(Data block):

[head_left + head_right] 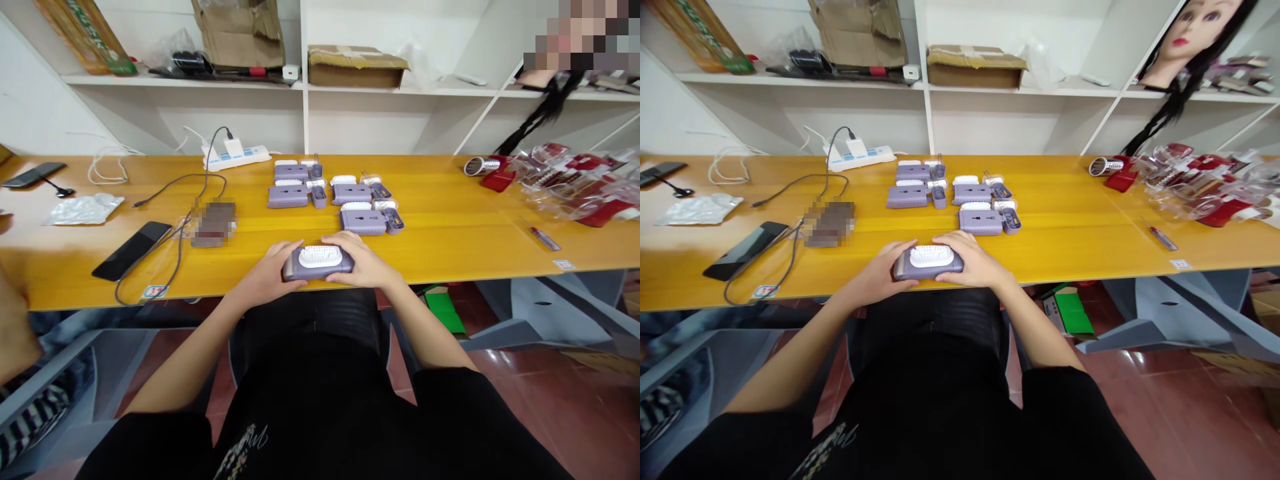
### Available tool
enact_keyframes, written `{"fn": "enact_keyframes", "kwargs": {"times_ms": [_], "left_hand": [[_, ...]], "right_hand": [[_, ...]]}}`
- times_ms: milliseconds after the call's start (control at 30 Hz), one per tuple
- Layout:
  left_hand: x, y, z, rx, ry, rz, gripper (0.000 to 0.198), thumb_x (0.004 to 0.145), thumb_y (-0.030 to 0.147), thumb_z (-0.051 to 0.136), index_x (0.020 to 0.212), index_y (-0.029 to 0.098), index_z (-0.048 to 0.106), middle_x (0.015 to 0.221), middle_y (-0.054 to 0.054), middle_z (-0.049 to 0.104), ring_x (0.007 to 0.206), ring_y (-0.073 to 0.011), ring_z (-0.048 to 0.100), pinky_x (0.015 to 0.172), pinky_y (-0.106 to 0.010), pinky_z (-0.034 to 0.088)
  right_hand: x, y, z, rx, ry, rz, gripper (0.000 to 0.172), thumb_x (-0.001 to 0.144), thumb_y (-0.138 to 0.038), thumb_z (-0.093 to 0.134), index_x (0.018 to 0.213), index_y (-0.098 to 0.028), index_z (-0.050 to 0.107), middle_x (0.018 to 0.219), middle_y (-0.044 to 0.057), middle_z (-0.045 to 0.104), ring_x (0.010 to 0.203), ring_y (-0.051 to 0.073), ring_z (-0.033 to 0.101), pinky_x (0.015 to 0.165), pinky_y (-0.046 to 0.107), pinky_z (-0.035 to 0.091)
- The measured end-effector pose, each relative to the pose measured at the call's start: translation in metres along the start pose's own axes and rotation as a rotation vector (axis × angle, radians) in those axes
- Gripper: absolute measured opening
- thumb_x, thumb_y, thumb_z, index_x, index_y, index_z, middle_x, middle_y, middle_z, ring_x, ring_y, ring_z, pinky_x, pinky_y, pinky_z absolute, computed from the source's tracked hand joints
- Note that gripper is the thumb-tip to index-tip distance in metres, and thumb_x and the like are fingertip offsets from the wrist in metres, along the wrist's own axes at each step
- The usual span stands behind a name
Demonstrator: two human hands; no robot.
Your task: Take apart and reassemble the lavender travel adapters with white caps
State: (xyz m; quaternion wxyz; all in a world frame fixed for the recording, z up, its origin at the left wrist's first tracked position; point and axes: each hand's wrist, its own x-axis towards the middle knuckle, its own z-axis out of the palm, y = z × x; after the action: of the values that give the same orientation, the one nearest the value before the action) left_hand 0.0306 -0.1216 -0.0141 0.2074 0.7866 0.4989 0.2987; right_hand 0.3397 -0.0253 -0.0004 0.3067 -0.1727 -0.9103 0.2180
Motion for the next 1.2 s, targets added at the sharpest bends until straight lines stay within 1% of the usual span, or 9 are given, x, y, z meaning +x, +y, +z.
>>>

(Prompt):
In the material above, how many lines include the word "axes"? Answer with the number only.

(Solution to this task):
3